**Directions for this task**
Copy the data exactly. Images are the one exception.

**Data excerpt**
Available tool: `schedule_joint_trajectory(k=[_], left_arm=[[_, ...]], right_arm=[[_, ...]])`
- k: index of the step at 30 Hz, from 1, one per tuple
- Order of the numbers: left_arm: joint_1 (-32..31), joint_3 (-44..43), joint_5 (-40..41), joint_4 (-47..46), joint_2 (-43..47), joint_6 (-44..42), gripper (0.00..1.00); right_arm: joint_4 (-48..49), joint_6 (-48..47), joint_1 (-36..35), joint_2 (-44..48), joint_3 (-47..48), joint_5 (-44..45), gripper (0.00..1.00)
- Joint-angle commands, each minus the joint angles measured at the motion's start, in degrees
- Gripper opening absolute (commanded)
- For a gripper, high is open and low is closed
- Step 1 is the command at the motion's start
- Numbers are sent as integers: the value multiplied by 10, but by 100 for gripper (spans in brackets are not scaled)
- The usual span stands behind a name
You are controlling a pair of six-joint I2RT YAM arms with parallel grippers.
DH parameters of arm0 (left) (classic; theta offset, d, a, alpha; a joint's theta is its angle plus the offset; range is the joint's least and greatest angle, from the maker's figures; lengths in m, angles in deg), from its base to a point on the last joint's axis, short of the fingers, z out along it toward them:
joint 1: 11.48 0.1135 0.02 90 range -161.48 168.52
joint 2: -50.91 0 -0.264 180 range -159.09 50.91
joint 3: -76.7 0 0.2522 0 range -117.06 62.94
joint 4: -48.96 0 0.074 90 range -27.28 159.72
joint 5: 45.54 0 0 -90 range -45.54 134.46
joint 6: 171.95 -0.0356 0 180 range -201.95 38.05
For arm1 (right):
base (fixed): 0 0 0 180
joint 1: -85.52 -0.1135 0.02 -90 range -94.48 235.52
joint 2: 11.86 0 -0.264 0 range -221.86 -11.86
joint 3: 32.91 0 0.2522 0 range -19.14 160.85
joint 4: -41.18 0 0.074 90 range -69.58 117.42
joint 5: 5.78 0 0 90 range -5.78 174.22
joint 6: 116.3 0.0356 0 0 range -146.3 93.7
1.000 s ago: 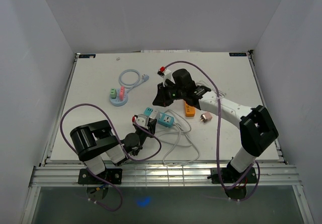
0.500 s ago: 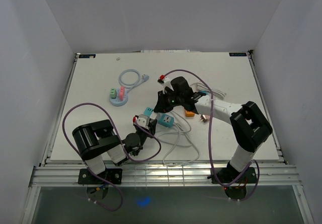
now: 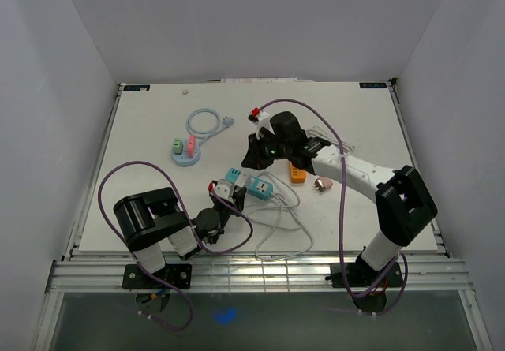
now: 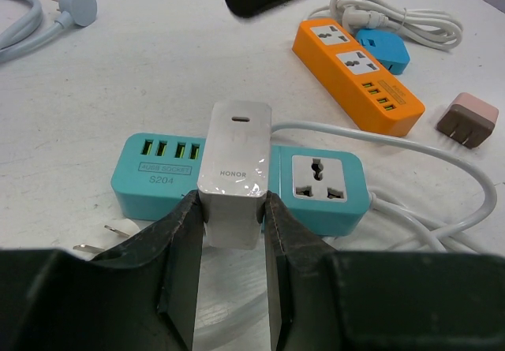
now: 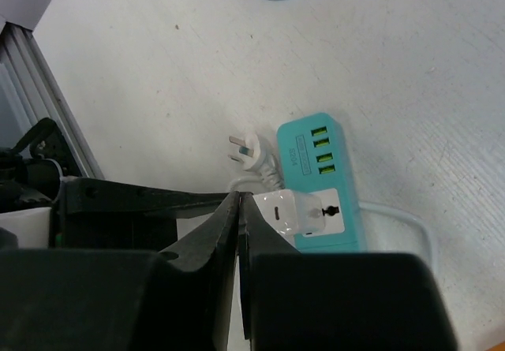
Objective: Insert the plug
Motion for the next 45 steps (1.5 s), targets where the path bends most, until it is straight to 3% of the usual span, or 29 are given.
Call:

**Solution to this exercise**
Available tool: `schedule_joint_trajectory(k=[_], left_arm=[[_, ...]], right_arm=[[_, ...]])`
- k: index of the step at 30 Hz, from 1, one per tuple
- Order of the numbers: left_arm: joint_1 (-32..31), joint_3 (-44..43), joint_5 (-40..41), joint_4 (-47..46), joint_2 (-43..47), joint_6 (-44..42), gripper (0.00..1.00); right_arm: joint_4 (-48..49), joint_6 (-48..47), joint_1 (-36..35), joint_2 (-44..48), joint_3 (-47..48), joint_5 (-44..45), gripper (0.00..1.00)
- Joint-angle commands, each minus the joint angles measured at the motion's start, in degrees
- Gripper opening absolute (commanded)
- For a gripper, high is open and low is closed
- Step 1 is the command at the motion's start
- Numbers are sent as integers: the value multiplied by 10, but by 100 for gripper (spans in brackets are not scaled)
- The usual span stands behind a name
You are controlling a pair of six-joint I2RT YAM arms with parallel grippers.
DH parameters of arm0 (left) (classic; theta offset, d, a, alpha; a joint's theta is its angle plus the offset; range is the joint's least and greatest angle, from the maker's figures; lengths in m, angles in deg), from its base to a point on the last joint's axis, short of the fingers, z out along it toward them:
joint 1: 11.48 0.1135 0.02 90 range -161.48 168.52
joint 2: -50.91 0 -0.264 180 range -159.09 50.91
joint 3: -76.7 0 0.2522 0 range -117.06 62.94
joint 4: -48.96 0 0.074 90 range -27.28 159.72
joint 5: 45.54 0 0 -90 range -45.54 134.46
joint 6: 171.95 -0.0356 0 180 range -201.95 38.05
For arm1 (right):
base (fixed): 0 0 0 180
joint 1: -85.52 -0.1135 0.02 -90 range -94.48 235.52
joint 2: 11.86 0 -0.264 0 range -221.86 -11.86
joint 3: 32.91 0 0.2522 0 range -19.14 160.85
joint 4: -41.18 0 0.074 90 range -69.58 117.42
joint 5: 5.78 0 0 90 range -5.78 174.22
joint 6: 116.3 0.0356 0 0 range -146.3 93.7
1.000 s ago: 
0.500 s ago: 
now: 
now: 
now: 
Objective: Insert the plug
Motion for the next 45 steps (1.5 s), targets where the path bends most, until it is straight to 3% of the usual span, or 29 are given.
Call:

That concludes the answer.